My OTV TakePosted: April 1, 2013 Filed under: Cisco Nexus, Networking | Tags: cisco otv, data center interconnect, datacenter interconnect, dci, l2 dci, layer 2 dci, otv 3 Comments
After my recent DFW VMUG presentation where I spoke on the topic, a friend emailed me and asked what I thought about OTV.
“You mentioned that you were against OTV. Curious on your take on this, as we are using it across two datacenters using N7K, UCS, NetApp and VMware.”
I’d like to share my response to him here.
Please don’t get me wrong. If one is forced to implement a Layer 2 Data Center Interconnect (DCI), OTV is probably the best solution. Sometimes, L2 connectivity between data centers is a functional requirement – perhaps even a constraint. In these cases, one should look at the benefits and risks of implementing an L2 DCI and then make an informed decision on whether they should continue with such a deployment. Should they choose to deploy OTV, someone needs to accept the risks associated with OTV in its current implementation.

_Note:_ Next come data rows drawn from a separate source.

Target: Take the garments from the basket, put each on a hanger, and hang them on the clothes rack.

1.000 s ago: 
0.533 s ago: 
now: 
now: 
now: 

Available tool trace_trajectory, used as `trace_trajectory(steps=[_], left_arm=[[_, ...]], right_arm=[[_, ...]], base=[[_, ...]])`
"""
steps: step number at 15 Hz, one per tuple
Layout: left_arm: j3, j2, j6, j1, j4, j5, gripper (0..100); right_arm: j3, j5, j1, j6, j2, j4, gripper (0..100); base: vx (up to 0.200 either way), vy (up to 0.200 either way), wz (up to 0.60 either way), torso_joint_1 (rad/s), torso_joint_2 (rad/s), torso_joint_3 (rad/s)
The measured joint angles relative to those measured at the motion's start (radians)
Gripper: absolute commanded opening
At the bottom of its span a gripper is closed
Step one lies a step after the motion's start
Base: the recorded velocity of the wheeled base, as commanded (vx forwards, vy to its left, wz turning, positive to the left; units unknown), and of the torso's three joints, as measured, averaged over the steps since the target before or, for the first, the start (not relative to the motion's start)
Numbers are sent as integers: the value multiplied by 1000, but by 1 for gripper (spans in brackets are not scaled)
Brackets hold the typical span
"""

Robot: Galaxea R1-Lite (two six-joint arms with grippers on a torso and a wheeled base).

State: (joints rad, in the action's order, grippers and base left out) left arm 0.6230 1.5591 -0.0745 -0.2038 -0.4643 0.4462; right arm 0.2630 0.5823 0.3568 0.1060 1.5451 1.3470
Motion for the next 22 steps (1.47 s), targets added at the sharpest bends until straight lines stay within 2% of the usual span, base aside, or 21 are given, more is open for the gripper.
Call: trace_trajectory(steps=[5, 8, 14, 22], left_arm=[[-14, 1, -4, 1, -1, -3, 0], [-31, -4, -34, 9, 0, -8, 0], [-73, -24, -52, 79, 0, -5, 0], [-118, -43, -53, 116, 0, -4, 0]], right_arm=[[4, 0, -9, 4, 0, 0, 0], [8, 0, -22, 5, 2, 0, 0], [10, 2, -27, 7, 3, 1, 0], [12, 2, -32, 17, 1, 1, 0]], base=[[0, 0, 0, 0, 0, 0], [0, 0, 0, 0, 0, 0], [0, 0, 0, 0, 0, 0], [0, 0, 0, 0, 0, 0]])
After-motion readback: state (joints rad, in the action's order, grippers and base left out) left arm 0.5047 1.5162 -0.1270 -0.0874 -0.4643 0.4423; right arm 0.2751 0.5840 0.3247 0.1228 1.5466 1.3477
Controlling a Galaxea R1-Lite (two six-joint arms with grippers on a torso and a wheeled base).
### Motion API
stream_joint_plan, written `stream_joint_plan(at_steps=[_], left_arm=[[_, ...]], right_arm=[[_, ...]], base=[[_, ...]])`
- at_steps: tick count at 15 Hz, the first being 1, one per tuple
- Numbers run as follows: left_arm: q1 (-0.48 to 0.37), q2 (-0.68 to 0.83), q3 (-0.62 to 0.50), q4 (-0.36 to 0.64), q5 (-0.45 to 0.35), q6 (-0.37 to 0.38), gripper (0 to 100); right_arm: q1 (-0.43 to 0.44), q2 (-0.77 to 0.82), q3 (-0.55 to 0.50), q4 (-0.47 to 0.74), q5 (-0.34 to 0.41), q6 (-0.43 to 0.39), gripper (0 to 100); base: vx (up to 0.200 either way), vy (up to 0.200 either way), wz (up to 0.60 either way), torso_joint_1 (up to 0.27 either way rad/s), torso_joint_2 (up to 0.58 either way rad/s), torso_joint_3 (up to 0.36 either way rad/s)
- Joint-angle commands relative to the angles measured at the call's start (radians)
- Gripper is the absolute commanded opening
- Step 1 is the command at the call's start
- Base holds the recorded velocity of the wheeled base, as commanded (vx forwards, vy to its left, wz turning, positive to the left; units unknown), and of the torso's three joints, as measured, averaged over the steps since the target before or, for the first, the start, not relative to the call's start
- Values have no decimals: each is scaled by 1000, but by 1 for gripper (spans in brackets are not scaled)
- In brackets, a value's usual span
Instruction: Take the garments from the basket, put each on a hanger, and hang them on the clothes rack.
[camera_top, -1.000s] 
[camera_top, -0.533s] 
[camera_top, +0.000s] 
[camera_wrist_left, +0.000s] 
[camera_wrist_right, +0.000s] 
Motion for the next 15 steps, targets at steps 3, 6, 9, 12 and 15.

For instance, one problem that still exists with OTV in its current form is a traffic trombone should a VM move from one DC to the other, say from Data Center A to Data Center B. OTV solves only half the traffic trombone problem through the use of FHRP Isolation. Basically, only outbound traffic is path optimized. This is to say that the VM will see its default gateway exist in Data Center B and *not* Data Center A after the vMotion. External clients with active connections to the VM as it is vMotioned (which is the whole point of a live migration – to keep active connections) from Data Center A to Data Center B will still send traffic to Data Center A. This causes external client traffic to traverse the WAN in order to reach the VM in Data Center B.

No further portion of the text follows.